The diocese at Nelson, covering the top part of the South Island, had sought the services of a Chinese Catechist for their area for a considerable number of years. Finally, Daniel Wong agreed to leave Melbourne and take up the position of Missioner at Greymouth on the West Coast in 1898. The news of his exceptional work there spread to Wellington, where he was invited to spend a month in 1900, encouraging the bands of mission workers already set up in the district.
In February 1903, Wong shifted from Greymouth to Wellington, after marrying Mary Ann Gipp from Ballarat. The effect was almost immediate. In 1905, Wong was able to report very pleasing figures to the Wellington diocese. There were 49 to 56 Chinese regularly attending church services, 32 to 35 attending the church’s Sunday school and 21 to 30 attending Wednesday classes, involving dictation, reading and translation. Plans were in place for the erection of a Mission Hall in Frederick Street, with already £262 from the local Chinese community (£500 in total), plus £51 towards the general expenses of the Mission. There had been no baptisms among the Chinese, but Daniel Wong remained in hope that many of them would in the near future. Within a month of Wong’s report, Wellington merchant Dai Chum was reported as the first such baptism. The foundation stone for the Mission Hall was laid in December 1905. It would remain in use by the Mission until 1956.

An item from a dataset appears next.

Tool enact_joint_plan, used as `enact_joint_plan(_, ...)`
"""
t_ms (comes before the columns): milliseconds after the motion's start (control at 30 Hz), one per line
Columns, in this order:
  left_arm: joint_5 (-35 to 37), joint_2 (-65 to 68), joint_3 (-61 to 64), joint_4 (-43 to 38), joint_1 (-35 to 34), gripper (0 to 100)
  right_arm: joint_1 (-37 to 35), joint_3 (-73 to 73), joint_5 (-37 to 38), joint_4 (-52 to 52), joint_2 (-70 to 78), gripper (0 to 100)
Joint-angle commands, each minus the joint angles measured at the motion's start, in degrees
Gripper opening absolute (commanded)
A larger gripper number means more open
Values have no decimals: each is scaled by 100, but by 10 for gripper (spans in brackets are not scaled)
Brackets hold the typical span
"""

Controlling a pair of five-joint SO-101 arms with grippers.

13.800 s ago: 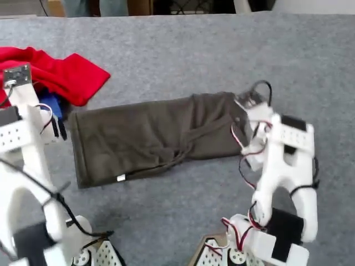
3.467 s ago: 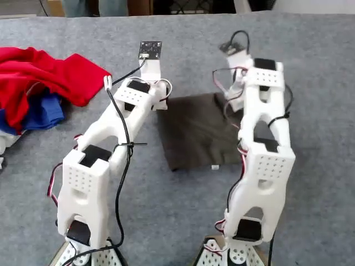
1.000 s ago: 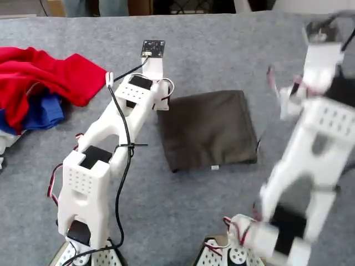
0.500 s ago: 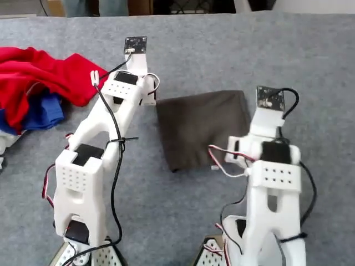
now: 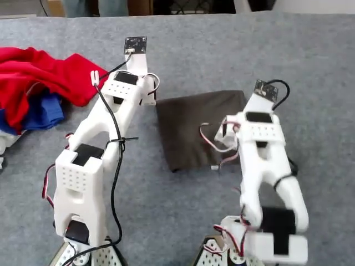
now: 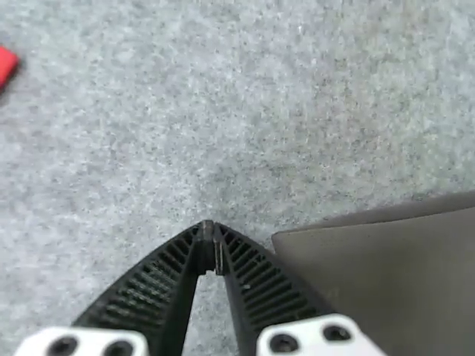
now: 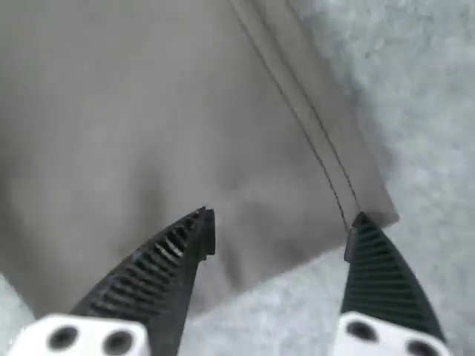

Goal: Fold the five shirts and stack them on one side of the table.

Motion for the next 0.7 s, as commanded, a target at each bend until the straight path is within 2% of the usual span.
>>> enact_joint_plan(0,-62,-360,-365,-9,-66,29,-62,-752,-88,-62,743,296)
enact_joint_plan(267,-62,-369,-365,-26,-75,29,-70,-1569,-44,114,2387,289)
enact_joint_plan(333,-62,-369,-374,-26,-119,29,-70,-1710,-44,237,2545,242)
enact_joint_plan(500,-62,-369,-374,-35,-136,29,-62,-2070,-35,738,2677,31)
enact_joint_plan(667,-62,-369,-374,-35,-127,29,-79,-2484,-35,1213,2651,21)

Daniel Wong died in March 1908.
“Mr. Wong's mission methods were simple. Any countryman wishing to learn the English language was welcomed to his night school, and there taught in the Chinese language, if an unlettered heathen, to read the Gospel stories; if an educated man in his country's lore, his training in the English he so wished to learn was carried on, the text books always being the Holy Gospels' excerpts. He charged them no fees, at which they wondered. When it was known in the haunts of Chinese vice around the mission hall that Wong, "the Jesus preacher," was dead, the dens were closed down and decorum and silence reigned around until the day of the funeral, when over 200 Celestials attended in St. Mark's Church at the religious rites, and afterwards followed the earthly tabernacle to its grave.
“A few devoted friends are striving to keep the school and mission going on. Mr. Dai Chum, a convert, is keeping the religious services on, preaching and teaching in the Chinese language; Mrs. Wong is doing her work, visiting the sick and women and children, and directing and helping the willing workers in the school classes in the week-day evenings. The mission is in urgent need of a competent successor to Mr Wong; of money to pay the stipend and clear off the indebtedness on the building, and some arrangement might be mad to retain the services of Mrs Wong, who is so eminently suitable for this important work.”
(Dominion, 2 May 1908)
His wife Mary continued as an assistant missioner in Wellington for a number of years, and died in Hong Kong in 1934.
Andrew Low arrived in Wellington in 1909 to succeed Daniel Wong, but left to live in Hastings in 1910. Mr F L Law took over the Mission in 1914, and remained 1921, when he and his family returned to China. He was succeeded by Rev EYP Lee from All Saints Church in Hong Kong, who was in turn succeeded by Mr Y F Leung in 1926. The next missioner from 1928 was Wong Tse Tong from China.